John Dodson: “All this happened ‘cuz of me. Hey, shit happens.”
After the melee, the teams compose themselves and Miller announces next week’s fight, even though he hasn’t won this week’s fight yet. Maybe Bisping is just too pissed to care. But really, no matter who wins, it’s pretty much assumed that Steve Siler (Miller’s #4 featherweight) would be fighting Diego Brandao (Bisping’s #1 featherweight) anyway. And now it’s official. Brandao does wind up getting screwed a bit by Mayhem’s trickery; he already cut to 151 pounds, and now he has to wait a week to fight.
Mayhem confronts Dodson and explains that he caused a lot of issues with the team. And that’s pretty much it. There really aren’t any consequences, though you wonder how the rest of the team is going to treat him after this. And I mean his actual team, not Team Death Leprechaun.
Akira’s takedown offense is a little bit off, so Tiki Ghosn works with him on getting up off the mat. Good screen-time, Tiki!
Bisping no-shows the weigh-ins, just like he no-showed the fight-selections in last week’s episode. His fighters look pretty bummed about it. But hey, at least he hasn’t missed one of their fights yet. He finally shows up, lifting a big paper bag as explanation. It is never explained what’s inside the paper bag.
After the weigh-ins, the big ‘M’ that denotes Mayhem’s parking space is placed in the handicapped spot of the gym’s parking lot. Just wait, that will become very important later.
Neace says he won’t tap to a submission, but he might hold a choke a little longer. Akira wasn’t impressed with Neace’s double-leg at the fight-announcement. And here we go…
Round 1: Akira lands first with a leg kick, a hook, and a body kick. A spinning back kick misses, and Bisping scolds Akira for trying the fancy stuff. Neace scores with a leg kick, and another, but Akira returns some punches. Neace stalking. He whiffs a backfist and some follow-up punches, but lands a counter when Akira swings on an overhand right. Neace’s reverse kick is caught, and Akira dumps him on the mat.
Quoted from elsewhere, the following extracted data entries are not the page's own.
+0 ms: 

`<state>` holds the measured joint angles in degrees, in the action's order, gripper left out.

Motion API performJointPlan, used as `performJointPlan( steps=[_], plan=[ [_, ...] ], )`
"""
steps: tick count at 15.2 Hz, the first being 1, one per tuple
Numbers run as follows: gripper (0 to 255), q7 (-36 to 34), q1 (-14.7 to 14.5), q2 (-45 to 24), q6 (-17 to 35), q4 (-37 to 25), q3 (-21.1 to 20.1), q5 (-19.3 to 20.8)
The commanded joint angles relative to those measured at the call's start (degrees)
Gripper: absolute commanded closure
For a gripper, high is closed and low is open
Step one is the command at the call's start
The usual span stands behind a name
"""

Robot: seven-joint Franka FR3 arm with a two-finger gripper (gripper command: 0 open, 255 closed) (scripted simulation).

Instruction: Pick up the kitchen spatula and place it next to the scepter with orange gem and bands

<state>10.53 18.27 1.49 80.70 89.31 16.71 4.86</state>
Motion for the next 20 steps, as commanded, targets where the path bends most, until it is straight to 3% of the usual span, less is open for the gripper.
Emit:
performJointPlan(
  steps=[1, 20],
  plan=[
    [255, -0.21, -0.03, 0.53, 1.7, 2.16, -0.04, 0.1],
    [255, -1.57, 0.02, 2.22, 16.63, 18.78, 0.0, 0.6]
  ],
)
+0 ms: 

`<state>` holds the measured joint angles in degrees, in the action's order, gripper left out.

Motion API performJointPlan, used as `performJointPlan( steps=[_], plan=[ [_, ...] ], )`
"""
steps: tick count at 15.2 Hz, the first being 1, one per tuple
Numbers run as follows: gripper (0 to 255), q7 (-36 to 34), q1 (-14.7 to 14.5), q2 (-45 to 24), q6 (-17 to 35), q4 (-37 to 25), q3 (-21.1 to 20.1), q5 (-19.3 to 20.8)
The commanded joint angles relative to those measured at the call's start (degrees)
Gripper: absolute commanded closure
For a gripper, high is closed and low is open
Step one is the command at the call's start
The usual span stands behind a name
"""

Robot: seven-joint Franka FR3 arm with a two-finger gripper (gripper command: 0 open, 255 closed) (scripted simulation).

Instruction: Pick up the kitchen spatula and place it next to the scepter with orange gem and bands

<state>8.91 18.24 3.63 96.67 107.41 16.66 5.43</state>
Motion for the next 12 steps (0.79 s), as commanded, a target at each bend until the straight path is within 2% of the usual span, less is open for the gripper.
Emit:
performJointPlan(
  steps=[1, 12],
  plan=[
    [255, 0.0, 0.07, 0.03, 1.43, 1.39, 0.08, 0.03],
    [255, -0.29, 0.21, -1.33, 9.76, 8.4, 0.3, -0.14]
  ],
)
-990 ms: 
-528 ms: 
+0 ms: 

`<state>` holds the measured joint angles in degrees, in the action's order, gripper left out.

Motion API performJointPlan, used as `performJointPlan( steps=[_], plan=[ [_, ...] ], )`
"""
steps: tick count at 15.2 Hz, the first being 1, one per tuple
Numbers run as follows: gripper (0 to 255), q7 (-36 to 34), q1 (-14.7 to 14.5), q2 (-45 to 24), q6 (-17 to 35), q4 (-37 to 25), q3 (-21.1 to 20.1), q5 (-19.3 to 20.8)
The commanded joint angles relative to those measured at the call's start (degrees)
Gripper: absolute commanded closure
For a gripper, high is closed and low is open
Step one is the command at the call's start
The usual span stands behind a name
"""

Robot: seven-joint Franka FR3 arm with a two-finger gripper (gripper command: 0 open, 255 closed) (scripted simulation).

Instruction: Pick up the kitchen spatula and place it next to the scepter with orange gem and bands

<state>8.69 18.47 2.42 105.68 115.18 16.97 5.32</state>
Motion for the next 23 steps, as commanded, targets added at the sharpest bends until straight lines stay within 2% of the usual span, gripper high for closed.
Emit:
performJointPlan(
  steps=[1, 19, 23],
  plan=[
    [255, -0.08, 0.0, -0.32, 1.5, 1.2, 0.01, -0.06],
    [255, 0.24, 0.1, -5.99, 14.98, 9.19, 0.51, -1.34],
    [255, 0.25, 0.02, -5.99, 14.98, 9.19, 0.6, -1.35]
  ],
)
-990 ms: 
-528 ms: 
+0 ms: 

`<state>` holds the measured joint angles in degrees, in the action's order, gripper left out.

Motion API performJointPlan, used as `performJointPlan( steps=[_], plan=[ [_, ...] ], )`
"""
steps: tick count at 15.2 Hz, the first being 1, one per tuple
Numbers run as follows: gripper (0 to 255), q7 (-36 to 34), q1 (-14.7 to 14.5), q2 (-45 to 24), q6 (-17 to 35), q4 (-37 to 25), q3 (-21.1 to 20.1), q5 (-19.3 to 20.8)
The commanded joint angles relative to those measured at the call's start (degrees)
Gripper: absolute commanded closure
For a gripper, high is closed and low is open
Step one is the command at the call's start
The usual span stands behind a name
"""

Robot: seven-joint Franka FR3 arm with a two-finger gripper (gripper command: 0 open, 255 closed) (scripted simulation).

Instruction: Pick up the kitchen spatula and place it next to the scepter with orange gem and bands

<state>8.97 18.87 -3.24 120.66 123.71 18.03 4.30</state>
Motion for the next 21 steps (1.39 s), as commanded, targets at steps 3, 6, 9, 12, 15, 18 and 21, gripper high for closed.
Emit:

Akira enters his guard and throws down a big elbow. Neace tries to lock him down, but Akira sneaks in another nice punch. Neace looking for an arm. More punches from Akira. Neace grabs a heel hook and cranks it. Akira taps — I mean, very clearly, he taps — but Herb Dean doesn’t see it. So when Neace eases up, thinking the fight is over, Akira keeps fighting, and escapes to his feet. Team Miller shouts “HE TAPPED” in unison, but it’s too late now. Neace scores a takedown. Akira gets to his feet and lands a hook at the end.
Round 2: They trade hooks. Akira is on the move, attacking forward with punches, then clinching against fence. A short elbow from Akira, followed by some knees to Dustin’s legs. They separate. Both guys miss backfists. (Seriously guys, it’s enough already with that shit.) Neace goes to the body with a punch and a kick. Akira drops Neace with a punch, and throws down big shots at Neace against the fence. Akira stays on top, punching down, smothering Neace. Neace looks for a triangle, but can’t get it. He desperately tries to make something happen from his back in the round’s closing seconds, but Akira stays out of danger, keeps busy, and keeps his position.
Before the decision is even read, Akira goes over to Neace’s stool and basically does this to him. There’s another near-scuffle, and Miller (I think?) shoots water at Bisping. Keith Kizer has to step in and be an adult, telling Akira to get his shit together unless he wants to be suspended and kicked off the show. Akira Corassani def. Dustin Neace via majority decision, which implies that one judge gave the first round to Dustin on the basis of, you know, ending the fight.
And so, Akira scores the first win for Team Bisping, in the most bullshit way possible. But that’s life. Sometimes you win, sometimes a tow truck comes to drag your Mustang out of the handicapped spot.